### The task
Keeping each line intact, print the whole listing.

### Data below
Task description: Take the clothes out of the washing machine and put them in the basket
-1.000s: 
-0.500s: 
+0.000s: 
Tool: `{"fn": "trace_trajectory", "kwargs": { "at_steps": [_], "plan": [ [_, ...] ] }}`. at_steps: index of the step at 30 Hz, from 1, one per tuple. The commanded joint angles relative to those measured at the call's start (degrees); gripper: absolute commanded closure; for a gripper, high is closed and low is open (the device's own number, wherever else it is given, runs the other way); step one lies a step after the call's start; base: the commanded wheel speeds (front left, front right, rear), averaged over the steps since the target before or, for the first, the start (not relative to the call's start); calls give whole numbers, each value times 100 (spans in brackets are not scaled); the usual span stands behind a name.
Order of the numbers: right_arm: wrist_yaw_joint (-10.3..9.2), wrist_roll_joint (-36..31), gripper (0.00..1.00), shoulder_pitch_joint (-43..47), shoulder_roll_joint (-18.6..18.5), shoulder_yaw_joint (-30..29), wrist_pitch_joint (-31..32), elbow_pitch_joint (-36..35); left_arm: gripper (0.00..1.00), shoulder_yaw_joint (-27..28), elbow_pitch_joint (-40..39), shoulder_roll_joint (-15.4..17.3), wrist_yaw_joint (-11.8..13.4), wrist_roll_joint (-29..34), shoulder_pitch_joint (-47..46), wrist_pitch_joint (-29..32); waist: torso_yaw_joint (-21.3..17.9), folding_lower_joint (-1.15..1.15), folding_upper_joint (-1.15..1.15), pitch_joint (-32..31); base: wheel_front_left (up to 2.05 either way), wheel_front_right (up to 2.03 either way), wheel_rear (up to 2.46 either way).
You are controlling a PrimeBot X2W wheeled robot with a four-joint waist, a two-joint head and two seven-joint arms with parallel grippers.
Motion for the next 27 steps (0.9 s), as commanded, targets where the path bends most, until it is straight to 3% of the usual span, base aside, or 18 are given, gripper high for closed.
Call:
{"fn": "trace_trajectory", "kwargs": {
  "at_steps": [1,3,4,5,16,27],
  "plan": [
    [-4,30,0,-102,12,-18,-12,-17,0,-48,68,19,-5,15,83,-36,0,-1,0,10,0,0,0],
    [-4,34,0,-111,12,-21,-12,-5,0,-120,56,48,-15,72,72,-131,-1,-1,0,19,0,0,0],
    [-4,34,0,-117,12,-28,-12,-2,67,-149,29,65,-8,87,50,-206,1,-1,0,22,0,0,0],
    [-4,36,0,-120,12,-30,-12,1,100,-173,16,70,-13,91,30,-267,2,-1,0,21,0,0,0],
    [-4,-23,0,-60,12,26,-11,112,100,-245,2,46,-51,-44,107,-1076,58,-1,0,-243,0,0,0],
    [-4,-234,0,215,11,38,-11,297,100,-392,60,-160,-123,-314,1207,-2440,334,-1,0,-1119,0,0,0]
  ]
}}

### The answer
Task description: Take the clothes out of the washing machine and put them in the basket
-1.000s: 
-0.500s: 
+0.000s: 
Tool: `{"fn": "trace_trajectory", "kwargs": { "at_steps": [_], "plan": [ [_, ...] ] }}`. at_steps: index of the step at 30 Hz, from 1, one per tuple. The commanded joint angles relative to those measured at the call's start (degrees); gripper: absolute commanded closure; for a gripper, high is closed and low is open (the device's own number, wherever else it is given, runs the other way); step one lies a step after the call's start; base: the commanded wheel speeds (front left, front right, rear), averaged over the steps since the target before or, for the first, the start (not relative to the call's start); calls give whole numbers, each value times 100 (spans in brackets are not scaled); the usual span stands behind a name.
Order of the numbers: right_arm: wrist_yaw_joint (-10.3..9.2), wrist_roll_joint (-36..31), gripper (0.00..1.00), shoulder_pitch_joint (-43..47), shoulder_roll_joint (-18.6..18.5), shoulder_yaw_joint (-30..29), wrist_pitch_joint (-31..32), elbow_pitch_joint (-36..35); left_arm: gripper (0.00..1.00), shoulder_yaw_joint (-27..28), elbow_pitch_joint (-40..39), shoulder_roll_joint (-15.4..17.3), wrist_yaw_joint (-11.8..13.4), wrist_roll_joint (-29..34), shoulder_pitch_joint (-47..46), wrist_pitch_joint (-29..32); waist: torso_yaw_joint (-21.3..17.9), folding_lower_joint (-1.15..1.15), folding_upper_joint (-1.15..1.15), pitch_joint (-32..31); base: wheel_front_left (up to 2.05 either way), wheel_front_right (up to 2.03 either way), wheel_rear (up to 2.46 either way).
You are controlling a PrimeBot X2W wheeled robot with a four-joint waist, a two-joint head and two seven-joint arms with parallel grippers.
Motion for the next 27 steps (0.9 s), as commanded, targets where the path bends most, until it is straight to 3% of the usual span, base aside, or 18 are given, gripper high for closed.
Call:
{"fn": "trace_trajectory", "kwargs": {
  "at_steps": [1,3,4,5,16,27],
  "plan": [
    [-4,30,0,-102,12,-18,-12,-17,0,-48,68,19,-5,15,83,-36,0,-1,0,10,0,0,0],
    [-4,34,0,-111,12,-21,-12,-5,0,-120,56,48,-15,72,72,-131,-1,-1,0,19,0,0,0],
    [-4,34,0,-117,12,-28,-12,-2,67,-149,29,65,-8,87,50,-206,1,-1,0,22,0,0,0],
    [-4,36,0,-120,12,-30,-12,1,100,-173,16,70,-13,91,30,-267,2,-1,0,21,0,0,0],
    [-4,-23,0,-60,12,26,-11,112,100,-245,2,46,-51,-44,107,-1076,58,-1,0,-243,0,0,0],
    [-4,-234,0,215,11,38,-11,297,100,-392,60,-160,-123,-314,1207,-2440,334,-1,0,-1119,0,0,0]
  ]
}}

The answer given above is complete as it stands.